The RTL+ service, as pitched, would be unlike anything currently on the market: a one-stop shop for TV, music, books, magazines, and podcasts. The company says the platform’s underlying technology, combined with curation from a human editorial staff, will cross-link the offerings to provide individual recommendations for users. A viewer who watches The Allegation, which was written by best-selling author Ferdinand von Schirach, might be pointed to one of his e-books, an interview he did with Stern or a podcast discussion of his work.
RTL would not say how much its new service would cost, though it said the full version of RTL+ would launch with multiple tiers, from an all-you-can-eat premium service to lower-cost versions that would include advertising.
To feed RTL+, the broadcaster plans to triple its investment in original content, from around 200 million euro ($231 million) a year currently, to 600 million euro ($692 million) by 2026. Dang and Schäfer said the investment would go toward new commissions as well as investments in technology and platform infrastructure.
This will be a boon to local creatives: RTL+ plans to launch a new original series or other commission per week. In September, RTL signed a multiyear output deal with leading German film production group Constantin, giving RTL exclusive free TV and streaming rights of all of Constantin’s feature productions starting from January 1, 2022.
“The only thing [Netflix] is afraid of are the local players,” noted Constantin deputy CEO and deputy chairman Oliver Berben noted, quoting (without directly naming) Netflix CEO Reed Hastings, who has repeatedly pointed to the challenge from regional giants.
By doubling down on local productions, RTL also hopes to make up for the loss of imported series.
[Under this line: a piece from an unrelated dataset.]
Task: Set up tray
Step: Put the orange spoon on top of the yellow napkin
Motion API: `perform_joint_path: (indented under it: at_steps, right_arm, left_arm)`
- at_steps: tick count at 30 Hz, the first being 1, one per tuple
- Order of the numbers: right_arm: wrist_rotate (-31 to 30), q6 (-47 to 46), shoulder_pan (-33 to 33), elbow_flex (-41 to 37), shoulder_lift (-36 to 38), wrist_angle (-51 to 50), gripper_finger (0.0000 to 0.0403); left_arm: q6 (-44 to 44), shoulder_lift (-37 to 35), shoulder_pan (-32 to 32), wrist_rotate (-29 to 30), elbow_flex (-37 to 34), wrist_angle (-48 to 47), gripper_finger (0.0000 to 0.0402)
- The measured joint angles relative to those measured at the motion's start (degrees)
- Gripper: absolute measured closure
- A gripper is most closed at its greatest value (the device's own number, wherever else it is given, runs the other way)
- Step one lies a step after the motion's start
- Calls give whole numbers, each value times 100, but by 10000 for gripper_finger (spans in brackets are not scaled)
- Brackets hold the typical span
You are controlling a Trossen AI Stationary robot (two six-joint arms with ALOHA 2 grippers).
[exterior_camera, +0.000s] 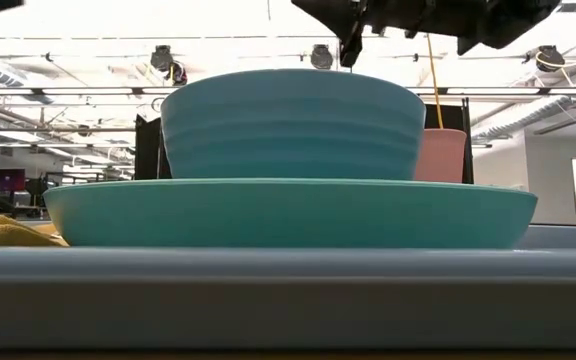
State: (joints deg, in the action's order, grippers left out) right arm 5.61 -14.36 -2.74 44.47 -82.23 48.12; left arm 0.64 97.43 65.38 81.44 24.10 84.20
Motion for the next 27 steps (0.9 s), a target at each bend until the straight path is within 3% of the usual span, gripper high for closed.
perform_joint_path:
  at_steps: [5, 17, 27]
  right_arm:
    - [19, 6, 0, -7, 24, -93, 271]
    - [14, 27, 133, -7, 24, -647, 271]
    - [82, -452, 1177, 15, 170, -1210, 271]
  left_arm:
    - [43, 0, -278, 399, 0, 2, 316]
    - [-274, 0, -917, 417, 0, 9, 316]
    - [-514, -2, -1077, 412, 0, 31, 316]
The supply of top-rated U.S. shows is drying up as the Hollywood studios hold back international rights for their own in-house SVOD services.
While the service is a shot across the Netflix bow, Dang noted that RTL is not trying to compete directly with the global streaming giant. RTL+ currently has some 2.4 million subscribers in Germany, a fraction of Netflix’s subscriber base. Netflix does not break out subscriber figures for individual European countries, but with around 70 million subs across Europe the Middle East and Africa, the figure for Germany, the region’s largest television territory, is certain to be several times that of RTL+.
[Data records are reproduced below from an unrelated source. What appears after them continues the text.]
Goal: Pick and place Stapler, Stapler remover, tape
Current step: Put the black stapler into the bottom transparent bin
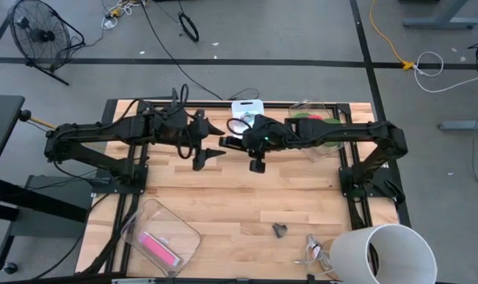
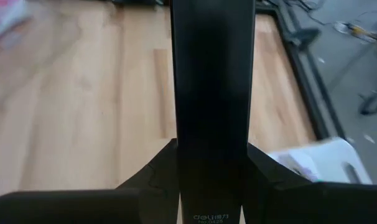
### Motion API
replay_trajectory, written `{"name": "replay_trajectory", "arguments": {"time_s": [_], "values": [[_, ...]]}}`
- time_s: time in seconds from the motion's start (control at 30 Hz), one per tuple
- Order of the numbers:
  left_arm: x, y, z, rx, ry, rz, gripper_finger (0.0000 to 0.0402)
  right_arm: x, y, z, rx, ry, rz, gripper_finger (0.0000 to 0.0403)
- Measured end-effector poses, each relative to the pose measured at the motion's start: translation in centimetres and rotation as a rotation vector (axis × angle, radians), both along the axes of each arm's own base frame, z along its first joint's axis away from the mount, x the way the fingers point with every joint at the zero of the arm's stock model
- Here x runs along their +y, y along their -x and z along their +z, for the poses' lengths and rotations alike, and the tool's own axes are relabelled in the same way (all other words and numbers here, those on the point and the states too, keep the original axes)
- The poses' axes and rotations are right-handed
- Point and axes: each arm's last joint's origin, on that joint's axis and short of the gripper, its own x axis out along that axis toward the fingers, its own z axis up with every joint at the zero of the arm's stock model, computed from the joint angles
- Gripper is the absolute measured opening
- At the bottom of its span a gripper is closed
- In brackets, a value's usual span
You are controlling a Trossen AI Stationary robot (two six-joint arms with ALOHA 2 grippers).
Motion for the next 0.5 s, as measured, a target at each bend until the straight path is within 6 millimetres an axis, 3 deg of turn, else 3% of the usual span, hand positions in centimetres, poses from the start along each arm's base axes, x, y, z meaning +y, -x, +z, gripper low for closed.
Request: {"name": "replay_trajectory", "arguments": {"time_s": [0.5], "values": [[0.0,0.3,-0.7,0.076,-0.024,0.004,0.0297,0.0,-1.8,0.0,-0.044,-0.04,0.049,0.0107]]}}
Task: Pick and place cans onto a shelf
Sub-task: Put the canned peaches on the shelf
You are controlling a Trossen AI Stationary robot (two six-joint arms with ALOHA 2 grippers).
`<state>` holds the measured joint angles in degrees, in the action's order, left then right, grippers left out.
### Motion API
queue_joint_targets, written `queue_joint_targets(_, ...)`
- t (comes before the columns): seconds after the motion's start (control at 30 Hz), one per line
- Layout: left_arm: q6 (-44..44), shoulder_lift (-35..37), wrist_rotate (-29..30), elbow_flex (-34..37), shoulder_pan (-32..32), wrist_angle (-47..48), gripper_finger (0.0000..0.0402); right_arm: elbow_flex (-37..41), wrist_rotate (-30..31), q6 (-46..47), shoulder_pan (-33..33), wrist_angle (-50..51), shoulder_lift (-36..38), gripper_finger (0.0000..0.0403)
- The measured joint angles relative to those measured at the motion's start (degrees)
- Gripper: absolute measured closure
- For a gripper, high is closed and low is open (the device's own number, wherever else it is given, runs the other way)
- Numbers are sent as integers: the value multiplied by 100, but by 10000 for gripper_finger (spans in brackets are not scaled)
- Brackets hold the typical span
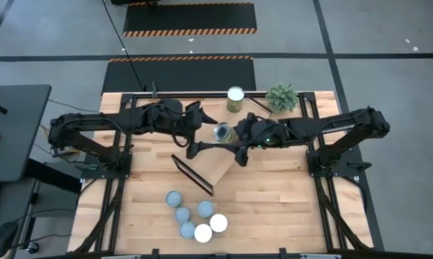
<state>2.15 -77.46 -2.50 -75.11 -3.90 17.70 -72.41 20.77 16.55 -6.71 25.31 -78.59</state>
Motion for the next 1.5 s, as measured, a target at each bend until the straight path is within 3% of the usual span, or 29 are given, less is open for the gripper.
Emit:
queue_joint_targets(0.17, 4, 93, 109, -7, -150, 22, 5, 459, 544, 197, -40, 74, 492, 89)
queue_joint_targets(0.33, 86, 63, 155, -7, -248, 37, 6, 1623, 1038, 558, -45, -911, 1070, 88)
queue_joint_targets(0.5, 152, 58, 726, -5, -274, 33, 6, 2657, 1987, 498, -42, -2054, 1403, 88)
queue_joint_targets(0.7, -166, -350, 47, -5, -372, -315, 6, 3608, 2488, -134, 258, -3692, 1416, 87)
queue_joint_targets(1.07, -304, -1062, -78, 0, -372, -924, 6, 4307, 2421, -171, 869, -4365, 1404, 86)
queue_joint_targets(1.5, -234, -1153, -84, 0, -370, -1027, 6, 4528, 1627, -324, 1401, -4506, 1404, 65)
Dang stressed that RTL+ is an “add-on, not a replacement” to the company’s core business of free-to-air television. Many of the original shows commissioned for RTL+ — including Faking Hitler, The Accusation and period epic Sisi — will premiere on the SVOD platform before airing on RTL’s ad-supported traditional network.
By 2026, RTL+ hopes to more than double its subscriber base, to “5, 6, 7 million” says Dang. The rollout will be helped by RTL’s ongoing distribution deal with MagentaTV, the streaming offering from leading local teleco Deutsche Telekom.
Together with its Dutch SVOD service Videoland, Bertelsmann’s goal is to hit 10 million paying subscribers by the end of 2026, to generate 1 billion euro ($1.15 billion) in streaming revenue and to reach profitability for both services.